Fundamentally, it’s the customer shifts that kills the middle. In automotive, for example, it was leasing. Leasing enabled credit worthy people to buy Mercedes at £500 a month, or a Ford at £350, so they bought a Mercedes. And all those who couldn’t get credit bought even cheaper, better cars because they were rational, value savvy buyers who saw what the likes of Kia, Skoda and Dacia meant.

The squeeze of the middle is also driven by new entrants who reset customer expectations. These new entrants are not going to pass on needless fixed costs to customers. They also make it the norm to serve consumers through cheaper to run platforms – easyJet and Ryanair disrupted the airline industry by making the customer do the work, dressed up as empowerment and speed, for instance.

Applying this to research

This trend may have been experienced later in our industry than some, but its impact is undeniable.
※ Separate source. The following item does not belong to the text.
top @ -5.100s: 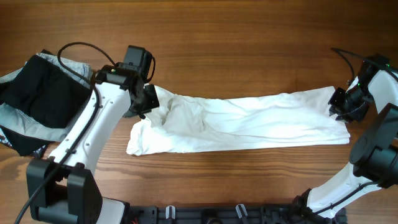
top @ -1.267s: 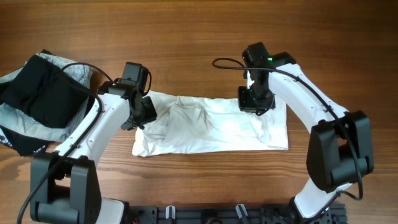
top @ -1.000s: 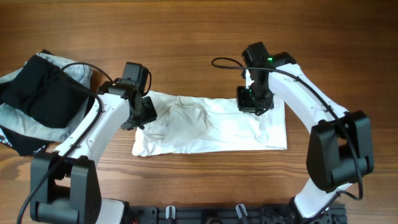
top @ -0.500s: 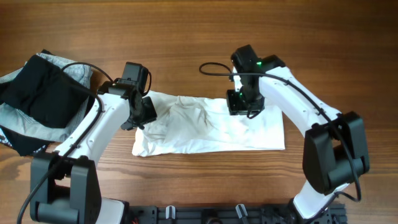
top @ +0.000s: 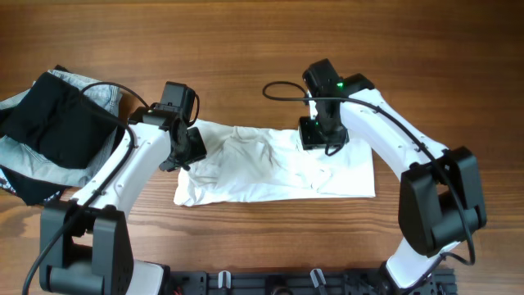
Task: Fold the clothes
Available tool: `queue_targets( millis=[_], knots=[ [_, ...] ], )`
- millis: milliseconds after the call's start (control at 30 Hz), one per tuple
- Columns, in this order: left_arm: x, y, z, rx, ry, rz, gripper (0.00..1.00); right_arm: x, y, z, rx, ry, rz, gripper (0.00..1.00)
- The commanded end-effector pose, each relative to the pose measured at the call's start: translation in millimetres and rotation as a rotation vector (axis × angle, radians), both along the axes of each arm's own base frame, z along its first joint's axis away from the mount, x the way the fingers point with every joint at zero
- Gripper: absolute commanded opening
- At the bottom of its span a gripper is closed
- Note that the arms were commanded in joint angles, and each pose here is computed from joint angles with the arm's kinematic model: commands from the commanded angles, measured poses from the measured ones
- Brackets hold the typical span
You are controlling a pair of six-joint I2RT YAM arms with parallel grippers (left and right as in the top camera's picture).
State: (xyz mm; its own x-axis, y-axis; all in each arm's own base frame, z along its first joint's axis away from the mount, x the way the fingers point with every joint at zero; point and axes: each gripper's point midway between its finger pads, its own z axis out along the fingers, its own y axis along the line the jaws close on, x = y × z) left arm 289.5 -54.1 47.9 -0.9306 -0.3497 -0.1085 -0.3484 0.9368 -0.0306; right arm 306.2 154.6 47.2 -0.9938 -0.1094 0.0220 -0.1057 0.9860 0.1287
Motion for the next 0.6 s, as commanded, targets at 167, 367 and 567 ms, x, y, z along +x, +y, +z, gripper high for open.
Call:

We have witnessed a rapid fall in valuations of the historic mid-market leaders e.g. Kantar, GfK and Nielsen; alongside extraordinary value growth of software-empowered players, which promise simple studies done quickly and at low cost via automation e.g. SurveyMonkey, Qualtrics and YouGov.

At the same time, we have seen the major consulting firms give research much greater focus than ever before. Using it to drive board-level decisions.

This trend has truly only just begun, and to thrive it requires mid-market insight firms to change or struggle. Much like construction, a lot of research remains stubbornly expensive and too often the insight delivered is not very insightful.

How to grow?

The changes needed to avoid the ‘squeezed middle’ are more substantial than initially meet the eye. Insights firms must increasingly make a choice. Either invest heavily in technology, vertical integration and nimbler labour models to better serve the ‘inform’ pole of the market; or invest in knowledgeable, charismatic and impactful consultants to serve the ‘inspire’ pole. Better still, invest in both poles at the same time – but this takes deep pockets, a flexible proposition and a broad team skillset.

But what does this mean in practice? Ultimately at the ‘inform’ end, it means that a lot of the current processes being carried out by research professionals – tables, charting and reporting – are increasingly redundant. We need to vastly enhance our productivity through end-to-end automation, smarter databases, data gathering and AI. We also need to expand our delivery channels, giving the control our clients crave, through APIs, smart dashboards, portals, video, voice and so on. PepsiCo’s new ‘Ada’ platform is a glimpse at the near future. What begins with the multinationals will eventually become standard.

At the ‘inspire’ end, we need to train our people in additional skills such as business modelling, planning, innovation development, creative execution and process design. We need to go toe-to-toe with strategy consultancies to hire the best talent, while simultaneously persuading those in the C-suite that our ideas are worth listening to and implementing.

The challenge is daunting, and I imagine many firms will fall by the wayside. However, it also has the potential to become a golden age of research. Where our data, tools, ideas and impact are experienced by people across the world’s organisations every minute of the day; truly driving progress from the basement to the boardroom. Exciting times indeed.